How I hate trying to write about a movie that’s best seen cold. The less you know about Pretty Poison going in, the more fun it is to watch it unspool. And unspool it does, until it becomes more than just a wicked black comedy and turns into something like a statement about wickedness. Who’s worse, the one who’s bad by compulsion, because they don’t know any better — or the one who’s bad by design or choice? Does it matter?
Poison stars Anthony Perkins, the actor who probably single-handedly defined typecasting for at least a whole generation of moviegoers. After Psycho, he scarcely appeared as anything but a man harboring some great, twitchy derangement. Here he plays Dennis Pitt, a twentyish fellow freshly released from a mental institution where he did time for arson. He has a weird, elliptical way of talking, like he’s throwing his words at you to make you go away — the sort of thing Perkins could do perfectly, because he hardly seemed to be trying. There’s also his smile, which is too broad, comes at all the wrong moments, and only seems to involve his mouth muscles.

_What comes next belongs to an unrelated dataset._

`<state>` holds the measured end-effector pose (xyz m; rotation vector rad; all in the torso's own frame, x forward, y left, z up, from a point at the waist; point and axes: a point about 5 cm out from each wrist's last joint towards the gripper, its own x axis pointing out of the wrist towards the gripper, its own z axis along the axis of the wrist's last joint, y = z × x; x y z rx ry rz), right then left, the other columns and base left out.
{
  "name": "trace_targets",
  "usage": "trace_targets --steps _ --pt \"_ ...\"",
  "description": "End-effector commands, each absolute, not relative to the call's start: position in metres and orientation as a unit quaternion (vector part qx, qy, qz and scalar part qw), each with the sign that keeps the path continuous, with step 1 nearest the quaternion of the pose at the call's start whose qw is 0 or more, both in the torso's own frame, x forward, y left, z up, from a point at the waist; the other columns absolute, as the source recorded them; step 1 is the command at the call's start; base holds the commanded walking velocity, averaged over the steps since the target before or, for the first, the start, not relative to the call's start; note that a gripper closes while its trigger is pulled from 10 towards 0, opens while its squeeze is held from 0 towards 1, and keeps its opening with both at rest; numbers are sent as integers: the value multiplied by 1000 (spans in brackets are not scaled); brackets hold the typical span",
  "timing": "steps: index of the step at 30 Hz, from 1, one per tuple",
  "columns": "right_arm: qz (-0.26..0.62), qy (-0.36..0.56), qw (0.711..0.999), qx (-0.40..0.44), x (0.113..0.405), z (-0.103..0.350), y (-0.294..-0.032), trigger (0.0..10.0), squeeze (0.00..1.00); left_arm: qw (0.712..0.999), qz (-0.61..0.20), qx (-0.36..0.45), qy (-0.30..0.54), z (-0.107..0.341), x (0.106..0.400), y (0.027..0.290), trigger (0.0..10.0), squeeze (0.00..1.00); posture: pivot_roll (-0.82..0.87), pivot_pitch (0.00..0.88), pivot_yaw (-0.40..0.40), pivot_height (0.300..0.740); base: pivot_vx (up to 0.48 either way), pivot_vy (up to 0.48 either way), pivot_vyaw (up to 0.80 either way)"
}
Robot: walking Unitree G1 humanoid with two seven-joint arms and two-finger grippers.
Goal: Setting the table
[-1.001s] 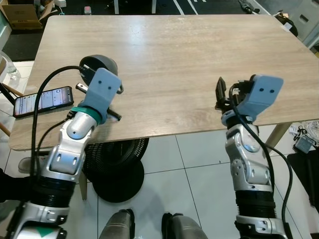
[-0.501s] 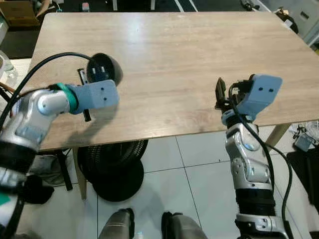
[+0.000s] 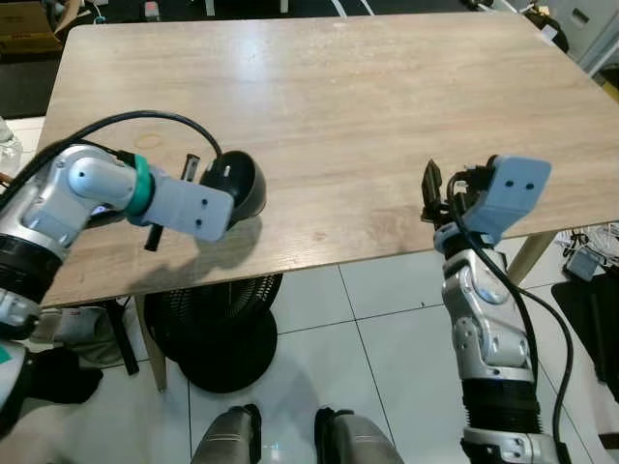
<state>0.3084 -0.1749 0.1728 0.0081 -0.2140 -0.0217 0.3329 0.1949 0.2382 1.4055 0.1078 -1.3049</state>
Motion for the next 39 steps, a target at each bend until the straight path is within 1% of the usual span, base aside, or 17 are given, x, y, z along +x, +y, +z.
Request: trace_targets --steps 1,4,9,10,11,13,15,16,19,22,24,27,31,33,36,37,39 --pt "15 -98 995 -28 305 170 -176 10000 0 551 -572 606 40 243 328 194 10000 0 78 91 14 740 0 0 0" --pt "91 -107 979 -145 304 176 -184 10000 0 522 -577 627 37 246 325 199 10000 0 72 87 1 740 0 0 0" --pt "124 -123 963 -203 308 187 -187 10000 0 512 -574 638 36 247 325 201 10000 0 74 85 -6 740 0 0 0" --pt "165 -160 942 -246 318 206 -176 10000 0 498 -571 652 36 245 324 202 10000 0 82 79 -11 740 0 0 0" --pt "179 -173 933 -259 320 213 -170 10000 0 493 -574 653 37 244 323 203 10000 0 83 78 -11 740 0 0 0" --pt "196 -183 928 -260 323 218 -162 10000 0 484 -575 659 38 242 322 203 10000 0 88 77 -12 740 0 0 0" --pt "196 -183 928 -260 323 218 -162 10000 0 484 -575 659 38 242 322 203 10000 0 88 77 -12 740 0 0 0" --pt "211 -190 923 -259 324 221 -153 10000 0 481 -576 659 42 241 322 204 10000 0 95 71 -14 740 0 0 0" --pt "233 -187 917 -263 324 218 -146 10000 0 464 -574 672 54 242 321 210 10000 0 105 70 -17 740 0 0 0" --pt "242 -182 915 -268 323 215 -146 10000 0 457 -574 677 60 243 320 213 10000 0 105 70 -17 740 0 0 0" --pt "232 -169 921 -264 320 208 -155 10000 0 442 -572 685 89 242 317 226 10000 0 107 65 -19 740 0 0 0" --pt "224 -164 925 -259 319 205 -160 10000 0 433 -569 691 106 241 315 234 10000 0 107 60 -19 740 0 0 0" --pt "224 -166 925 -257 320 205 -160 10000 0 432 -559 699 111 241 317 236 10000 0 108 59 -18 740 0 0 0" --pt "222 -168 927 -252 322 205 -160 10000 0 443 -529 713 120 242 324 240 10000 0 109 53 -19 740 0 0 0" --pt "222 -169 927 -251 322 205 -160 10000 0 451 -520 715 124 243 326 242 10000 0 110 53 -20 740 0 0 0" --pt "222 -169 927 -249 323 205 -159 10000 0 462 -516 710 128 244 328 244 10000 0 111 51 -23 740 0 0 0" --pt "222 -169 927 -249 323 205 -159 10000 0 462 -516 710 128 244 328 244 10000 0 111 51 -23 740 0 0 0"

Pitt’s given a singularly uninteresting job at a chemical factory, which involves peering at an endless row of vials of red fluid (like blood) through a giant magnifying glass. At night he holes up in his trailer, listens to foreign radio broadcasts, and studies maps of the town; at dawn he runs out and snaps pictures of things with a spy camera. Is he deranged, or just trying to spice up his boring life with a little fun? The movie never comes out and says which, but there are strong hints of both — and it’s impossible not to be reminded of all the lonely losers in history who ended up killers because they couldn’t find any other way for people to pay attention to them.
It isn’t long before he runs into Sue-Ann (Tuesday Weld), as clean-scrubbed and all-American a girl as you could expect to find, even in a movie like this. She’s a majorette, an A student, and she thinks Pitt is the neatest thing since Wonder Bread. Even if he isn’t a real spy, he sure sounds like one — and in a town this boring, what’s wrong with livening things up a little bit? Pitt likes her too, but can only communicate his affection through his dementia, and soon enough he’s “recruiting” her for various “missions” around town that start off as timewasting larks and eventually escalate into real troublemaking.
The plot’s only part of the fun. The real joy of the movie is in watching Perkins and Weld play off of each other. Early on in their relationship, there are strong hints that she may have more of the cards than he does: she’s more sexually experienced than him, for one, and uses that to cement things between them at unexpected moments. It’s also clear that she’s turned on by danger — not that he isn’t, but that up until now he’s never savored it with anyone except himself. Leave it to Weld to utter one of the more telling statements about their relationship: “When grown-ups do it [meaning sex], it’s kind of dirty. That’s because there’s no one to punish them.” The reaction on Perkins’s face is priceless.
Any movie where sexual tension forms part of the story is always going to be fodder for endless interpretations. The surprise of Pretty Poison is that it has room for interpretation in many other places, too. The factory where Pitt works spews reddish filth (like blood) into the nearby river, but its contamination goes largely unnoticed until it’s too late. Likewise, the truly dangerous characters in the movie operate in plain sight, and can do so because people see what they choose to see. Pitt’s never been anything but a psycho (much as Perkins himself became in his career) and Sue-Ann’s nothing but apple pie and smiles. The two of them also see what they want to see in each other … at least at first.


Critics loved the movie's wicked attitude, but it was box-office poison (pun intended) and sank from sight.
Pretty Poison never had a chance. It was made and released at the worst possible time — right when both Martin Luther King and Robert Kennedy had been assassinated, so a movie about two disturbed sociopaths was ostensibly not going to find an audience. Fox dumped it into theaters mostly to get it out of their hair. It did snag the attention of the critics, particularly Pauline Kael, but they couldn’t keep the film from disappearing almost instantly. It unfairly joined the ranks of many of Fox’s other late-Sixties duds — like the horrific Myra Breckenridge, the grotesque Sound of Music cash-in Star!, or the hideously ill-conceived Doctor Doolittle.
After its crash-and-burn theatrical release Poison didn’t even make it to home video, although it was remade for TV (badly) in 1996, and it’s only surfaced since then through the occasional cable broadcasts and now on DVD in the United Kingdom. Fox should do themselves a favor and give this a release here. It’s even more timely — and funny, and creepy — than it probably was ever intended to be.
Since this review was published, a domestic DVD edition has been released.